Senat ist nicht der einzige Geldgeber

Die Verbraucherzentrale Berlin war vor mehr als 70 Jahren in Kreuzberg gegründet worden als Verein „Neue Hauswirtschaft“. Seine Mitglieder sind 13 verbraucherorientierte Verbände und mehr als 50 Einzelpersonen. In der Geschäftsstelle in Tempelhof und den Außenstellen in Lichtenberg und Pankow bietet sie ein unabhängiges Beratungs- und Informationsangebot zu Themen wie Verbraucher- und Telekommunikationsrecht, Finanzdienstleistungen, Energie und Ernährung.

Der Verein ist nicht ausschließlich finanziell abhängig vom Senat, aber maßgeblich. Förderungen erhält er auch vom Bundesministerium für Umwelt, Naturschutz, nukleare Sicherheit und Verbraucherschutz oder dem Landwirtschafts- und Ernährungsministerium. In kleinem Umfang finanziert sich der Verein zudem über Spenden, Honorare für Beratungen und Vorträge seiner Expertinnen und Experten.

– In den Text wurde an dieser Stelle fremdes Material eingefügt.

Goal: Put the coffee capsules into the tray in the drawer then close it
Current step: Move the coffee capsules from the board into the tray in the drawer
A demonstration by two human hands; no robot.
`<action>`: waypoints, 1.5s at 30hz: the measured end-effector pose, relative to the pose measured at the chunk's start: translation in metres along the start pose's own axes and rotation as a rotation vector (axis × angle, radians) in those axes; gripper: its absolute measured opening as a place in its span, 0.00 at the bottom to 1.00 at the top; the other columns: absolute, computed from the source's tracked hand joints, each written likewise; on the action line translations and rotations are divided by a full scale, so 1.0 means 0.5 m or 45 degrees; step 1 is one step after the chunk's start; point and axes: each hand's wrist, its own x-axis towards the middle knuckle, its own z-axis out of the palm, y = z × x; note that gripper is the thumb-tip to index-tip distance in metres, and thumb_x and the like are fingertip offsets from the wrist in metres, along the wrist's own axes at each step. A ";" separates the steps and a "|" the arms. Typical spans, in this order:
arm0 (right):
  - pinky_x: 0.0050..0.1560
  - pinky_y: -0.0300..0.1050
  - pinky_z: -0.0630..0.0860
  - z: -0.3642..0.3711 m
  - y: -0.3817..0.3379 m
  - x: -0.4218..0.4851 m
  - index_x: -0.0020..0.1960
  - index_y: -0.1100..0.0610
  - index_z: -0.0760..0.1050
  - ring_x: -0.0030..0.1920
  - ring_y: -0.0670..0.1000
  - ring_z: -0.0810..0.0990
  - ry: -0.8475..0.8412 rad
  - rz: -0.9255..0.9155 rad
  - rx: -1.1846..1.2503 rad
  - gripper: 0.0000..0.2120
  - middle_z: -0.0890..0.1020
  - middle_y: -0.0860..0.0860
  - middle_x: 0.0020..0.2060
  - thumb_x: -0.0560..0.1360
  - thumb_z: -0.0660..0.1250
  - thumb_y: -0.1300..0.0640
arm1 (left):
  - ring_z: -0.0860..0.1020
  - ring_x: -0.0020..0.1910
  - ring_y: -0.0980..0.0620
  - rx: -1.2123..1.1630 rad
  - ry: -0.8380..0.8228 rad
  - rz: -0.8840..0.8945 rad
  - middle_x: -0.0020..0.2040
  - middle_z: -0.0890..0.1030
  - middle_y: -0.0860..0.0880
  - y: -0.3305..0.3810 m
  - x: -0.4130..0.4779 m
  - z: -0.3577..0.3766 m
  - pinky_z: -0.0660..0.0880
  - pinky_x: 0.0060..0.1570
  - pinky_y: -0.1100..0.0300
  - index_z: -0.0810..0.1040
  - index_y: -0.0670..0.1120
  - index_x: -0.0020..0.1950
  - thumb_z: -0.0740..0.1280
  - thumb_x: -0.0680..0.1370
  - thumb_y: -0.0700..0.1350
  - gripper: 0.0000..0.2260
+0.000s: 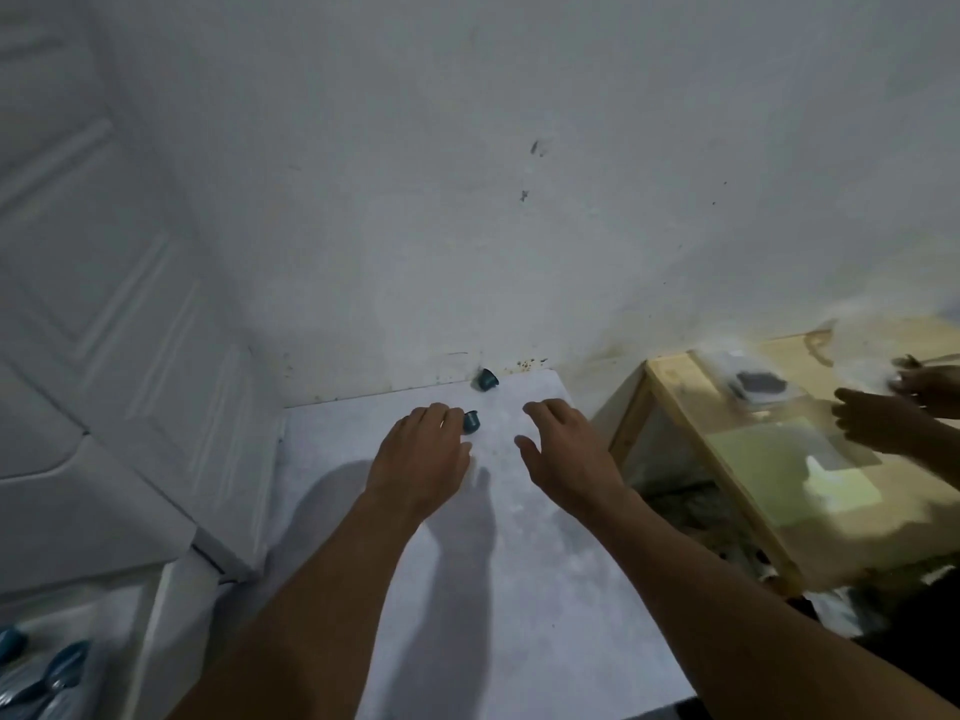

Insgesamt verbuchte die Verbraucherzentrale Berlin 2023 – jüngere Zahlen liegen noch nicht vor – Einnahmen in Höhe von knapp 4,5 Millionen Euro, mehr als 70 Prozent der Summe (3,3 Millionen Euro) wendet sie für ihre rund 60 Mitarbeitenden auf.

Grüne Politikerin sieht demokratiefördernde Rolle gefährdet

In Anbetracht der gestiegenen Energiepreise seien die Kürzungen bei der Verbraucherzentrale „ein falsches Signal“, schrieb Tonka Wojahn, die verbraucherschutzpolitische Sprecherin der Grünen im Abgeordnetenhaus, dem Tagesspiegel. Mit den Konsequenzen der Rücknahme von bereits rechtswirksamen Zuwendungsbescheiden – wie etwa abgeschlossenen Arbeitsverträgen – werde die Verbraucherzentrale alleingelassen. Ebenso mit dem Ausgleich für die geplanten Tariferhöhungen im laufenden Jahr in Höhe von rund 100.000 Euro.

Politisch seien sich alle demokratischen Parteien im zuständigen Ausschuss über die besondere Bedeutung der Verbraucherzentrale e.V. einig gewesen, meint die Abgeordnete. „Nicht nur ihre vielfältige Aufklärungs- und Beratungstätigkeit ist unverzichtbar, sondern auch ihre demokratiefördernde Rolle zum Schutz der Verbraucher:innen.“ Geholfen habe das nicht: Mit Kürzungen von mehr als 20 Prozent müsse der Verbraucherschutz in Berlin „drastische Einschränkungen“ hinnehmen, kritisierte Wojahn.